Segment Start: RECORDS SHOWN
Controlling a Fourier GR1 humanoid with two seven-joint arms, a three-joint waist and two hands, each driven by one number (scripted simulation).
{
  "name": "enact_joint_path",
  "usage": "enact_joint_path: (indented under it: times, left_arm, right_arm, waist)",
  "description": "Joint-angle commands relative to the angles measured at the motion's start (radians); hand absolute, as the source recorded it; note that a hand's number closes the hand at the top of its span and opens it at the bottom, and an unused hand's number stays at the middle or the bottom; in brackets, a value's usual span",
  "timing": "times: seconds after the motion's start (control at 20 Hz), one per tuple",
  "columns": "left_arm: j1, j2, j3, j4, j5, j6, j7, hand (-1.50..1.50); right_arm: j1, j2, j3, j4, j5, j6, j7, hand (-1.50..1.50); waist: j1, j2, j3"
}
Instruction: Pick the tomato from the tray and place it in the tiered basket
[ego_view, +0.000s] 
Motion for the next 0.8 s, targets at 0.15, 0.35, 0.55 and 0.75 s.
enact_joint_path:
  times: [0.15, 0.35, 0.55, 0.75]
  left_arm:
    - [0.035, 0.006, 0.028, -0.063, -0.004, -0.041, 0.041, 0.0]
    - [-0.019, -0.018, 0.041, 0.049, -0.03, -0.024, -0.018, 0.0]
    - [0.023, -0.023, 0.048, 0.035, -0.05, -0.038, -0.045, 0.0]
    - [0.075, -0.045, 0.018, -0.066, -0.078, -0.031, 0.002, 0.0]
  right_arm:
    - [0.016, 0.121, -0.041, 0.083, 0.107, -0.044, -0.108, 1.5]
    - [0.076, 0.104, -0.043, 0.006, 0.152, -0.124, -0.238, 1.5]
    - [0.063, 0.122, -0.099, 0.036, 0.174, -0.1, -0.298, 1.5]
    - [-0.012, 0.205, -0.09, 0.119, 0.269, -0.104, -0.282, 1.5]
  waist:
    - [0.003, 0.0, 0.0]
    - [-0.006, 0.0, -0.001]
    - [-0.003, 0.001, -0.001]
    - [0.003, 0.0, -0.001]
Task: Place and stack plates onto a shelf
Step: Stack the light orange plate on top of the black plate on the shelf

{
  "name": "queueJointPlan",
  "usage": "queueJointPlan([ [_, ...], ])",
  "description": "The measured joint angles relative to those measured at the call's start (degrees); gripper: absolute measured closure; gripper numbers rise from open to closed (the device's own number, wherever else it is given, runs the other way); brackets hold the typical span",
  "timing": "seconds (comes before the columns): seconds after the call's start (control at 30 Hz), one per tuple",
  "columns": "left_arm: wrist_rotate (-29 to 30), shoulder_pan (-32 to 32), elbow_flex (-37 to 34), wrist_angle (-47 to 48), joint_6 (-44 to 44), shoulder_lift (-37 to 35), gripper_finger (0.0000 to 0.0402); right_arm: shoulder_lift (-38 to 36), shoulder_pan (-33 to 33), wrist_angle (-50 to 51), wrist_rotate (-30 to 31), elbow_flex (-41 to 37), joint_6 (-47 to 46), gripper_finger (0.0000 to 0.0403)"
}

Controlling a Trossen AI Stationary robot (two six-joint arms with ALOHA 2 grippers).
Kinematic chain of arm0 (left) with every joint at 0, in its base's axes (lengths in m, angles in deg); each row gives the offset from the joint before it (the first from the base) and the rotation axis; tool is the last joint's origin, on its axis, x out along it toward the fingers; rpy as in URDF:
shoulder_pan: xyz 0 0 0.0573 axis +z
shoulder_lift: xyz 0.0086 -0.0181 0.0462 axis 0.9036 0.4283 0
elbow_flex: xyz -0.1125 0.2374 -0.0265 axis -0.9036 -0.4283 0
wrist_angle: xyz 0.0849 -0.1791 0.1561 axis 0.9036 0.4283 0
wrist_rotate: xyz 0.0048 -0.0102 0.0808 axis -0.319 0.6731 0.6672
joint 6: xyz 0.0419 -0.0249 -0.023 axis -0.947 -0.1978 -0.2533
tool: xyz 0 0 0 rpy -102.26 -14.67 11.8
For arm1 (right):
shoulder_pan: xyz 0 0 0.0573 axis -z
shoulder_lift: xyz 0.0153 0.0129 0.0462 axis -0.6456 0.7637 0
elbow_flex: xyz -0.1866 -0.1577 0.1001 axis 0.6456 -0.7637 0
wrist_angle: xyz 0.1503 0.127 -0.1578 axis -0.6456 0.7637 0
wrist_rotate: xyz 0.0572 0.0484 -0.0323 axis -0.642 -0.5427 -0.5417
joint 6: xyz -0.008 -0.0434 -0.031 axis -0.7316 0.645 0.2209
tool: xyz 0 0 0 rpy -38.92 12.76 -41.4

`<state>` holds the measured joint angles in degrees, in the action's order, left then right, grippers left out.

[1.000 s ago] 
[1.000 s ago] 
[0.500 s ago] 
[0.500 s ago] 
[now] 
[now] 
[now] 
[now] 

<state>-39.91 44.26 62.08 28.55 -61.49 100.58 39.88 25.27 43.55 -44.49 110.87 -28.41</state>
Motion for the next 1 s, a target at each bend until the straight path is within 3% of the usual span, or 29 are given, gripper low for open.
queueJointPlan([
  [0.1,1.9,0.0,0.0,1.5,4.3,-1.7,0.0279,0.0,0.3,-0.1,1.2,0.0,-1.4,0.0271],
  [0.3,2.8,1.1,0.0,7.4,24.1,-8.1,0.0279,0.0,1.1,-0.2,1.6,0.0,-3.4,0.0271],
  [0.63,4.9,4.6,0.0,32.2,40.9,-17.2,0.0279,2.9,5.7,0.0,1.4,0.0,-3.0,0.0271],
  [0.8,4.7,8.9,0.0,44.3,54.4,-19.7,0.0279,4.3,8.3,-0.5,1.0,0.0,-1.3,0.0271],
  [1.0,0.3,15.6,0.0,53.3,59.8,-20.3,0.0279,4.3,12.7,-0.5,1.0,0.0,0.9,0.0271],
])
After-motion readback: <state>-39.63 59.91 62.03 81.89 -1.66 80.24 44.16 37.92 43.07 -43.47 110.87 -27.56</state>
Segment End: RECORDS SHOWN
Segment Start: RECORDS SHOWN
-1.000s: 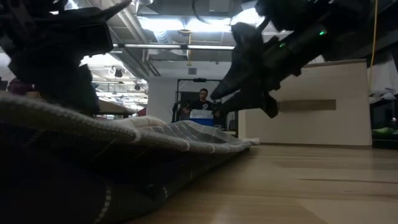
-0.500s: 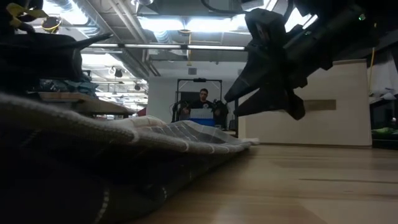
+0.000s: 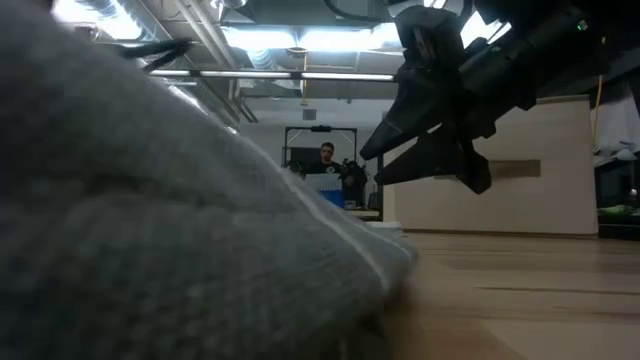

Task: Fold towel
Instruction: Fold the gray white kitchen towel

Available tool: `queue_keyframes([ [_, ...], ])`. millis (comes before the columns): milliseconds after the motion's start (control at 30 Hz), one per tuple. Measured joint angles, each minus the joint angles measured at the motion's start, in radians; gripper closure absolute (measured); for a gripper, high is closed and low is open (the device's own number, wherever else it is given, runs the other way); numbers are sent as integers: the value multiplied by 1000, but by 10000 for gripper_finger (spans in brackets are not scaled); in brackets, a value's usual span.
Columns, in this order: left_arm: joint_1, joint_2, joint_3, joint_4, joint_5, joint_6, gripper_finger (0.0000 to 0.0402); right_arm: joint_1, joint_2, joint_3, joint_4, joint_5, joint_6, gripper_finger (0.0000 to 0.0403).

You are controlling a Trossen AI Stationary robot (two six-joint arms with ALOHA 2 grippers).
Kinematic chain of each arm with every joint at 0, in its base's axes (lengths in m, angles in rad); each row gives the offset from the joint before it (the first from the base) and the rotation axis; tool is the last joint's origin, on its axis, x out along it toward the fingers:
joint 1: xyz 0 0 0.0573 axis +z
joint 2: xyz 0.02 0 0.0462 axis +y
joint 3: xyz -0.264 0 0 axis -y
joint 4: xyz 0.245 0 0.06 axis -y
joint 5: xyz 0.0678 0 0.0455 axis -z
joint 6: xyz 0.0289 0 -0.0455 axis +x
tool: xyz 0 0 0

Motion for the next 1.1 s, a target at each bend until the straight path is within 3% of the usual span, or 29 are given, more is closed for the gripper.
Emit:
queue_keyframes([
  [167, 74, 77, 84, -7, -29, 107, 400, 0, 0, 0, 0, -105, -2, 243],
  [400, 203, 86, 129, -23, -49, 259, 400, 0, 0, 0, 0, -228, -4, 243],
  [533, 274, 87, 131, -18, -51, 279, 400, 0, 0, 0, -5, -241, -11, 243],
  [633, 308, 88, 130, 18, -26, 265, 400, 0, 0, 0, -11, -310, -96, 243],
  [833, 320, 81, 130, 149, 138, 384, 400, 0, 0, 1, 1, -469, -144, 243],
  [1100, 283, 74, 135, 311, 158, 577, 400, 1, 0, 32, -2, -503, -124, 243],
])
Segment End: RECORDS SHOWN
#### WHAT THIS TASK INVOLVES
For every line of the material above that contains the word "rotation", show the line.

#### RESULT OF THIS EXERCISE
Kinematic chain of arm0 (left) with every joint at 0, in its base's axes (lengths in m, angles in deg); each row gives the offset from the joint before it (the first from the base) and the rotation axis; tool is the last joint's origin, on its axis, x out along it toward the fingers; rpy as in URDF:
Kinematic chain of each arm with every joint at 0, in its base's axes (lengths in m, angles in rad); each row gives the offset from the joint before it (the first from the base) and the rotation axis; tool is the last joint's origin, on its axis, x out along it toward the fingers:

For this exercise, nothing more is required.